EL SOL NARANJA
CAMIL BACIU
Nacido en 1926, Camil Baciu, ingeniero de profesión, es uno de los escritores de ciencia ficción más conocidos de Rumania. Sus recopilaciones de cuentos, como «La revuelta de los cerebros» y «El planeta cúbico», lo sitúan entre los más originales autores rumanos. Su último libro —al que da título precisamente este relato— ha supuesto una nueva etapa dentro de su literatura, puesto que los temas insólitos habituales en él se presentan aquí, como podrán ustedes comprobar, bañados de un intenso lirismo.
ilustrado por JAIME ROSAL
Todo era blanco. Y todo quemaba. Querría haber subido a la colina blanca a cuyo pie se había derrumbado, tan sólo para poder mirar más allá de la ardiente bruma blanca, pero sus piernas ya no le obedecían. Ya no sentía ni su pecho, ni sus espaldas, ni sus manos. Había intentado numerosas veces librarse del polvo blando y esponjoso en el que el cohete se había hundido, pero, como en una pesadilla, permanecía inmóvil, lejos de sí mismo. Había escuchado a su cuerpo, tal y como se escucha el eco de una piedra lanzada a un pozo, hasta las profundidades en las cuales resuenan los latidos del corazón. Pero era como si ese corazón no le perteneciese… y tal vez no tenía corazón, sino solo uno de esos grandes relojes de la nave, enterrados en el polvo, bajo él.
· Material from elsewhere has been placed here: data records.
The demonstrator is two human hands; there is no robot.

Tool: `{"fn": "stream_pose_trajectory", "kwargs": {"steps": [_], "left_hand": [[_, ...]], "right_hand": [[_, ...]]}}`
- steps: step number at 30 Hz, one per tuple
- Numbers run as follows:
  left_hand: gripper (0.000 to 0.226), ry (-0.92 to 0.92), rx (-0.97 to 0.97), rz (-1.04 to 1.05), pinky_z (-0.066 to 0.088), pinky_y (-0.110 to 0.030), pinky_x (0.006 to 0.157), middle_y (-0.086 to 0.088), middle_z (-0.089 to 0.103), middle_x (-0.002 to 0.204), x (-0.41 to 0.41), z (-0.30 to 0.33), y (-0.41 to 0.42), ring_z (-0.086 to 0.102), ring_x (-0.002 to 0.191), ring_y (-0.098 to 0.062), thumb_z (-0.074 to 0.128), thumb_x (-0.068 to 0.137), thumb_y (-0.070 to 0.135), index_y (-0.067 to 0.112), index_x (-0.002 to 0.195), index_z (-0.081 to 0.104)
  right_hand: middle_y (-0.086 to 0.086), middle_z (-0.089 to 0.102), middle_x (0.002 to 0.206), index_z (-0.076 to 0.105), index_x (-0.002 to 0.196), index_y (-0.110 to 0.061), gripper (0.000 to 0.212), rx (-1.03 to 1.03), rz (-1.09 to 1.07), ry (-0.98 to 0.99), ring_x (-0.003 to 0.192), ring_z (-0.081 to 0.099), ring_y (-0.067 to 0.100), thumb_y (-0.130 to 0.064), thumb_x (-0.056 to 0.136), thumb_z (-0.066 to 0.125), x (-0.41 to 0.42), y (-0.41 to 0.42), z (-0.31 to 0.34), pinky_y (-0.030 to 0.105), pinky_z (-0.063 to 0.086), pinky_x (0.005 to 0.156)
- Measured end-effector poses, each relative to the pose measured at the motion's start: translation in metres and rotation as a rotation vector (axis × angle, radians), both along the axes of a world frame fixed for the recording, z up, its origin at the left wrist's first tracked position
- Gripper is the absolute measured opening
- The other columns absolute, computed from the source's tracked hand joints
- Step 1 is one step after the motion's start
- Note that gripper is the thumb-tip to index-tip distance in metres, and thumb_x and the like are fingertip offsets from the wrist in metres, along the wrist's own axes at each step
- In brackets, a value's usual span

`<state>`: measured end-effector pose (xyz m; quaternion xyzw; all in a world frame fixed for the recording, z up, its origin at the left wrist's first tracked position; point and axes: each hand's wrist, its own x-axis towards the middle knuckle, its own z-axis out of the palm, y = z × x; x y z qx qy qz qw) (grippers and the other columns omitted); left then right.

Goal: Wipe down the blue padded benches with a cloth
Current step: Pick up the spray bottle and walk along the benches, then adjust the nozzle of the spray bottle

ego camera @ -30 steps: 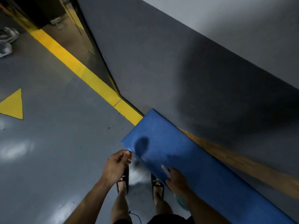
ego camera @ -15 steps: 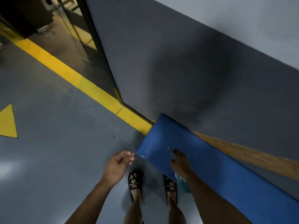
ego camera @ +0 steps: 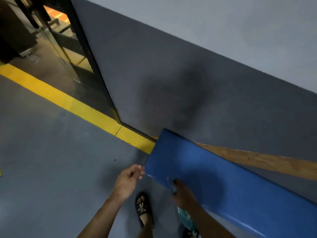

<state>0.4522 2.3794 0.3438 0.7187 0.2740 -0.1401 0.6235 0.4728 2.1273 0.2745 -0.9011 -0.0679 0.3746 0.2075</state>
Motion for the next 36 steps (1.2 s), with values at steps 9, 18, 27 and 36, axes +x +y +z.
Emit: {"fn": "stream_pose_trajectory", "kwargs": {"steps": [9, 18, 27, 36], "left_hand": [[0.025, -0.113, -0.072, -0.284, 0.049, -0.013, 0.063, 0.009, 0.073, 0.072, 0.044, 0.059, -0.149, 0.067, 0.073, -0.011, 0.049, 0.102, 0.013, 0.019, 0.085, 0.068], [0.026, -0.291, -0.035, -0.785, 0.048, -0.018, 0.069, 0.003, 0.074, 0.085, -0.012, 0.125, -0.423, 0.066, 0.074, -0.006, 0.047, 0.104, 0.022, 0.018, 0.092, 0.07], [0.025, -0.41, -0.067, -1.091, 0.05, -0.022, 0.067, 0.006, 0.075, 0.089, -0.138, 0.188, -0.686, 0.069, 0.078, -0.011, 0.047, 0.104, 0.025, 0.022, 0.096, 0.07], [0.017, -0.545, -0.207, -1.435, 0.051, -0.02, 0.073, 0.002, 0.074, 0.091, -0.185, 0.231, -0.924, 0.068, 0.081, -0.014, 0.053, 0.101, 0.025, 0.019, 0.106, 0.069]], "right_hand": [[-0.043, 0.046, 0.122, 0.033, 0.113, -0.083, 0.091, 0.297, -0.519, -0.235, 0.118, 0.041, -0.015, -0.007, 0.066, 0.055, -0.07, -0.122, 0.052, 0.004, 0.029, 0.097], [-0.003, 0.063, 0.076, 0.066, 0.092, -0.025, 0.032, 0.501, -1.071, -0.5, 0.061, 0.055, -0.003, -0.01, 0.065, 0.06, -0.179, -0.339, 0.168, 0.019, 0.042, 0.058], [0.001, 0.064, 0.086, 0.064, 0.096, -0.036, 0.041, 0.522, -1.245, -0.73, 0.068, 0.056, 0.011, -0.003, 0.072, 0.057, -0.315, -0.558, 0.237, 0.028, 0.047, 0.063], [0.006, 0.072, 0.093, 0.073, 0.107, -0.025, 0.048, 0.718, -1.457, -0.906, 0.076, 0.068, 0.035, 0.0, 0.072, 0.052, -0.383, -0.758, 0.285, 0.045, 0.058, 0.07]]}}
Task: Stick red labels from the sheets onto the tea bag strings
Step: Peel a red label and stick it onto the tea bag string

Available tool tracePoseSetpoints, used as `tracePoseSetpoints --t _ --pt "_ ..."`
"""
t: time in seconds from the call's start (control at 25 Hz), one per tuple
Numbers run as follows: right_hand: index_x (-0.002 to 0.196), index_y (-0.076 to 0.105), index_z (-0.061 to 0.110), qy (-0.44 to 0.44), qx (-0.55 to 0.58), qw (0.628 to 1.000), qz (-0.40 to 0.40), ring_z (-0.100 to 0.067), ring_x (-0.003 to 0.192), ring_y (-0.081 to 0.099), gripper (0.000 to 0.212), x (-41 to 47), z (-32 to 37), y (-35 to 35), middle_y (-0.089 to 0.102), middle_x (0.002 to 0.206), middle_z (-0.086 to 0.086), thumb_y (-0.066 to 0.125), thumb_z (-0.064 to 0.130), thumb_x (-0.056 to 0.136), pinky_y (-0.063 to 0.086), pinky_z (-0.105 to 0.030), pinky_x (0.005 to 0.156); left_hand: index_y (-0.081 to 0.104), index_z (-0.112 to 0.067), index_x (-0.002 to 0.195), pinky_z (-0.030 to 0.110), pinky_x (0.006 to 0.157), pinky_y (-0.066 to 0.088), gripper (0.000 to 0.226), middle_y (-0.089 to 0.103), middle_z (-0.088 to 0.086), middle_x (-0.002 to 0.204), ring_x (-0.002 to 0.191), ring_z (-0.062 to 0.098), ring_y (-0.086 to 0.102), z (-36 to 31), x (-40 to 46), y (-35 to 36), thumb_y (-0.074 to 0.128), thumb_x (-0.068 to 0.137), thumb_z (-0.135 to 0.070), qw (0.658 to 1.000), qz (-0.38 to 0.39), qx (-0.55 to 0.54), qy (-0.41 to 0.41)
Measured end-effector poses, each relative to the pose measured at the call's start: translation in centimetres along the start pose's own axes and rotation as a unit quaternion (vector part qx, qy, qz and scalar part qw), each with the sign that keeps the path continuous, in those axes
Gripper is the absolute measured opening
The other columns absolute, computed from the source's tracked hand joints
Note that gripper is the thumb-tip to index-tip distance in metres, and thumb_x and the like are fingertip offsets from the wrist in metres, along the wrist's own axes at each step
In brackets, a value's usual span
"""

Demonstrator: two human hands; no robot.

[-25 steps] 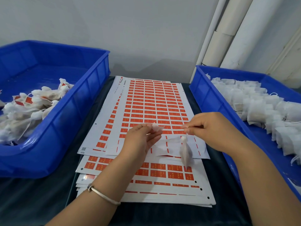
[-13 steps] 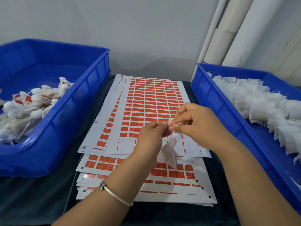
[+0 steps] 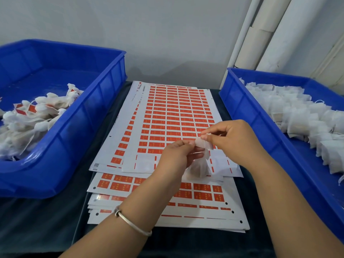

De abajo ya no le llegaba ningún ruido. Las personas callaban. Los relojes se habían detenido. Y el pensamiento de que todos habían perecido, de que estaban todos en fila, a lo largo de la nave, mudos y fríos, como en un inmenso mausoleo de metal, le asustaba todavía más que la idea de su muy cercana muerte. Era por esto por lo que los llamaba sin cesar, apretando sus labios contra el caliente micrófono.
—Aquí 72, aquí 72, no me puedo mover, aquí 72. —Había repetido esta llamada un número infinito de veces. Después, cansado de hacer pausas para escuchar una respuesta, se puso a hablar sin descanso—: Aquí 72, ya no siento ni mis piernas ni mis brazos. Aquí 72. Estoy solo, afuera. Espero. Es de día. Aquí 72, ya no puedo moverme…
Se dormía y se despertaba hablando, y cuando, mucho después, oyó una voz responderle, creyó tener una alucinación y gritó:
—¡No, no lo quiero! ¡Todavía no! —después se echó a reír. No, todavía no era la agonía, y se alfeñicó como durante el delirio de las enfermedades infantiles—: no, no, no quiero morir, no quiero. Todo es demasiado blanco, repugnante, extraño. Levantadme un poco. De lo alto de la colina se ve el cielo… ¡Aquí 72!
Y de nuevo escuchó la voz. Era una voz distinta de la suya, ya que él callaba, con los labios cerrados, muy prietos.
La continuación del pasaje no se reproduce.